Integrated Thermoelectric Energy Generator and Organic Storage Device

1 Introduction

A thermoelectric generator converts thermal energy into electrical energy and has the potential to be used in many applications that include energy recovery from waste heat to power sensors or charge storage devices such as batteries and capacitors. TEG can improve the efficiency of energy conversion systems by converting waste heat into electrical power (Ismail and Ahmed 2009). Recent efforts to predict power generated from thermoelectric generators using mathematical models have been proposed. Kristiansen et al. (2012) developed a mathematical model for various TEG models to predict the power harvested from marine incinerators that burn liquid and solid waste. A seawater heat sink was used to maintain the temperature difference required to generate sufficient power from the TEG. By implementing their model, the authors were able to validate the results and revealed a reduction in the cost per Watt for their particular TEG models.Samson et al. (2012) installed a TEG on an aircraft and tested it during flights. Based on the flight test, their proposed TEG showed high reliability for harvesting energy. Simliarly, thermoelectric generators have also been suggested for waste heat recovery from automobiles. Hsiao, Chang, and Chen (2010) investigated heat recovery of an internal combustion engine using thermoelectric generators, where the exhaust pipe and radiator are used as sources of heat. By placing the TEG on the exhaust pipe, the suggested optimum location, the maximum power harvested was 0.43 W for a temperature difference of 290 K. Hsu et al. (2011) investigated the power gained from automobile exhaust using 24 TEG modules. To increase the temperature gradient, the cold side of each module was attached to a heat sink and a fan. The maximum power harvested was 12.41 W at a temperature difference of 30 K while the engine was operational at 3500 RPM.

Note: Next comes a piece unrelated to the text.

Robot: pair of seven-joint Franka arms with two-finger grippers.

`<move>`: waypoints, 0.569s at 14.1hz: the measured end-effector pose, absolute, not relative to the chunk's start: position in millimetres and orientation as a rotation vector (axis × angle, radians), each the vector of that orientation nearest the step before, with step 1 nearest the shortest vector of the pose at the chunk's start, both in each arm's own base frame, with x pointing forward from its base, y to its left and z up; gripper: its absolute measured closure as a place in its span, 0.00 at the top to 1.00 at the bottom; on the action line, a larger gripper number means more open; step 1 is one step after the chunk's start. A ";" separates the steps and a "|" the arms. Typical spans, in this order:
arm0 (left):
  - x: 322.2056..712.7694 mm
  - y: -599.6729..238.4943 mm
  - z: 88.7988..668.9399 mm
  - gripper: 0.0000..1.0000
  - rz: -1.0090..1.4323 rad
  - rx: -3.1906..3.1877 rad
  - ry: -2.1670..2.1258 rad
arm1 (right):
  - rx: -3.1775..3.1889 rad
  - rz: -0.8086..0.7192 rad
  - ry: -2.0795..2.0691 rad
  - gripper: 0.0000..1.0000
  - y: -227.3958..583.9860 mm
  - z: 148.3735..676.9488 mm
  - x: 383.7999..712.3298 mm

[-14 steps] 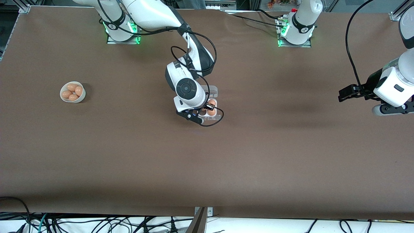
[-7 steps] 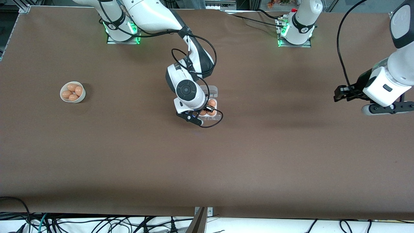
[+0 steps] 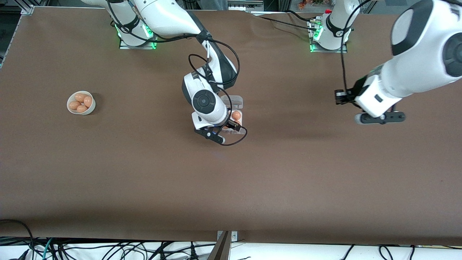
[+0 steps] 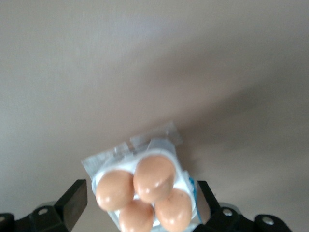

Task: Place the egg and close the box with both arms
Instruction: 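Withdraw the right gripper while the left gripper reaches the carton lid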

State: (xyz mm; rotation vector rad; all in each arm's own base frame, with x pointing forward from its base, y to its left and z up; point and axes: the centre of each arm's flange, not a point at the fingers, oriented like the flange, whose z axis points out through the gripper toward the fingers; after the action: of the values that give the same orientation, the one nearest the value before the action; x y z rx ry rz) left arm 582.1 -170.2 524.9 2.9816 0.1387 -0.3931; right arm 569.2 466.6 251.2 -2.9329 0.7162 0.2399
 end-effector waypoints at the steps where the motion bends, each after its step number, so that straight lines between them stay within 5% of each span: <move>1: 579.1 -188.2 517.8 0.11 -0.425 2.969 0.148 | -2.920 0.237 0.746 1.00 453.8 256.6 580.6; 8: 542.5 -325.6 430.3 0.01 -0.759 2.881 0.195 | -2.959 0.232 0.813 1.00 350.6 314.9 634.8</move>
State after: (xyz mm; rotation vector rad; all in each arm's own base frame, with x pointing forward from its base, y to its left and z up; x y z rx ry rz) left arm 542.5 -325.6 430.3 2.8806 0.1954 -0.7587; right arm 634.8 350.6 314.9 -2.9594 0.8129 0.2318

Thermoelectric generators, when provided with enough temperature difference, can generate very high levels of voltage and current, thus providing high levels of power. The excess levels of energy can be stored in a storage device for later use. Conventional storage devices, specifically capacitors, are a great choice for storing the energy generated. However, they can be harmful to the environment if not properly disposed of. Therefore, we suggest implementing an organic storage device with a TEG module. Organic storage devices can be a good replacement due to their low cost, high speed and simple fabrication process. The organic storage devices have a comparable structure setup to metal-insulator-semiconductor (MIS) devices which contain charging elements, insulating materials and organic semiconductors all sandwiched between two conductive electrodes.

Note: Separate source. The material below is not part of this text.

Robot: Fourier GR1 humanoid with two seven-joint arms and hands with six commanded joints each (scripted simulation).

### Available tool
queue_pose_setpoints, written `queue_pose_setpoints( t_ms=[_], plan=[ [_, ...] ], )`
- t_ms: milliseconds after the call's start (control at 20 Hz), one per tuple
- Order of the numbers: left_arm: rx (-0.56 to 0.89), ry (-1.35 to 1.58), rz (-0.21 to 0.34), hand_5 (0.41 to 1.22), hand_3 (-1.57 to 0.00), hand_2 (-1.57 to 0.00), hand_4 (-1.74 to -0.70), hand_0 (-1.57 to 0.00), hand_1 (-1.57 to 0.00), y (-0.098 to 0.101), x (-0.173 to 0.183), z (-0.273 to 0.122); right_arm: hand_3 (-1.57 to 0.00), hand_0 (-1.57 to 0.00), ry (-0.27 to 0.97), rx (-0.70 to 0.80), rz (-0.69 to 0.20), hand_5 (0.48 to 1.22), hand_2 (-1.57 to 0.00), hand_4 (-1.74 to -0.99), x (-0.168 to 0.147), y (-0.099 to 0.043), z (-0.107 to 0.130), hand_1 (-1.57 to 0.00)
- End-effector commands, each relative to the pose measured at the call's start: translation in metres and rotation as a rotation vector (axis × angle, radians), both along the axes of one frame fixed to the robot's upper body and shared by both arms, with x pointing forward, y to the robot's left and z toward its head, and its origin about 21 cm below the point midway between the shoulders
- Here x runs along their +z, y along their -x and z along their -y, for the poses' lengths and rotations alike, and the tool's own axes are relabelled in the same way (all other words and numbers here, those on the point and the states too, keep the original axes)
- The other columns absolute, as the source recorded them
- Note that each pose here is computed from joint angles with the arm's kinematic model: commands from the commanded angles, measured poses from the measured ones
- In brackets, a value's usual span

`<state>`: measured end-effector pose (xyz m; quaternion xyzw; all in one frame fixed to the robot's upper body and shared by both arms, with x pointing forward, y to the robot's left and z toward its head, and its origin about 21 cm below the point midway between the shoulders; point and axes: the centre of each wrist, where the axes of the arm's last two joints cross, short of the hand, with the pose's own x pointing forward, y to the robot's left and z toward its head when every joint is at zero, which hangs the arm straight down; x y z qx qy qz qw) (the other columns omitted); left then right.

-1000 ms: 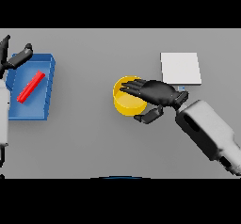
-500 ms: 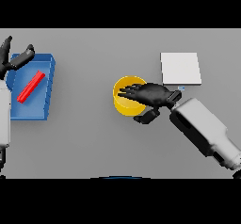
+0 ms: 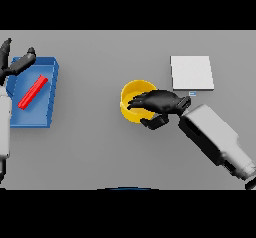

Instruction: Pick up the red beaker and tilt it to pour out 1 green nut into yellow bowl. Pick up the yellow bowl and place it on the metallic measuring scale.

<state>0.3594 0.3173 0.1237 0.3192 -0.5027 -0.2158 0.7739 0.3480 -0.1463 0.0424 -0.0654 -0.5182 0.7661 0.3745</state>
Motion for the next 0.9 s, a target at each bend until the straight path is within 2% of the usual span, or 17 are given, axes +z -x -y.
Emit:
queue_pose_setpoints(
  t_ms=[0,50,150,200,350,550,750,850],
  plan=[
    [0.004,0.000,-0.009,0.729,0.00,0.00,-0.79,0.00,0.00,0.000,-0.002,0.000,-0.33,-0.32,0.009,0.004,0.001,0.944,-0.29,-1.436,0.003,-0.001,0.001,-0.26],
    [0.005,0.000,-0.007,0.729,0.00,0.00,-0.79,0.00,0.00,-0.001,0.000,0.001,-0.42,-0.47,0.020,-0.002,0.009,0.999,-0.38,-1.479,0.000,0.001,-0.001,-0.38],
    [0.007,-0.007,-0.010,0.732,0.00,0.00,-0.79,0.00,0.00,-0.001,-0.002,-0.002,-0.83,-0.78,0.020,0.012,0.010,1.079,-0.59,-1.469,-0.002,0.002,0.000,-0.65],
    [0.006,0.001,-0.006,0.733,0.00,0.00,-0.79,0.00,0.00,-0.001,-0.001,-0.004,-0.98,-0.94,0.024,0.011,-0.002,1.108,-0.79,-1.521,0.000,0.001,-0.001,-0.81],
    [0.004,-0.008,-0.002,0.735,0.00,0.00,-0.79,0.00,0.00,-0.004,-0.005,-0.002,-1.05,-1.25,0.027,0.014,-0.005,1.163,-1.17,-1.621,0.002,0.003,-0.003,-1.18],
    [0.001,-0.003,0.004,0.727,0.00,0.00,-0.79,0.00,0.00,-0.001,-0.004,-0.003,-1.15,-1.44,0.046,-0.003,0.007,1.197,-1.41,-1.683,0.009,0.001,0.002,-1.41],
    [-0.004,-0.010,0.007,0.727,0.00,0.00,-0.78,0.00,0.00,-0.001,-0.003,-0.003,-1.35,-1.52,0.023,-0.005,0.015,1.211,-1.50,-1.711,0.030,0.000,0.007,-1.51],
    [-0.002,-0.013,0.003,0.729,0.00,0.00,-0.78,0.00,0.00,-0.002,0.000,-0.002,-1.36,-1.54,0.014,-0.031,0.015,1.215,-1.53,-1.717,0.038,0.000,0.008,-1.53]
  ],
)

Sargentis et al. (2007); Mabrook et al. (2009); Mabrook et al. (2008) and Guan et al. (2007) showed that gold nanoparticles can be used as charging elements in fabricating MIS structured storage devices. All the above investigators were able to obtain comparative capacitance-voltage hysteresis window gates that showed gold nanoparticles are responsible for storing the generated charge. Other researchers also used different nanoparticles such as copper (Gupta et al. 2012), carbon nanotubes (Sleiman et al. 2012) and germanium (Duguay et al. 2007) in constructing storage devices. Furthermore, all the above mentioned researchers used silicon wafers as semiconductors. Haik et al. (2014) developed an organic storage device which used organic polymers as semiconductor and Au-Pt-Ag nanoparticles as charge storage elements. Their results showed large capacitance-voltage hysteresis loops that indicated storage within the nanoparticles when compared with a reference device that did not contain nanoparticles. The authors also revealed larger window gates when the organic polymers were used as the semiconductor to replace the silicon wafer.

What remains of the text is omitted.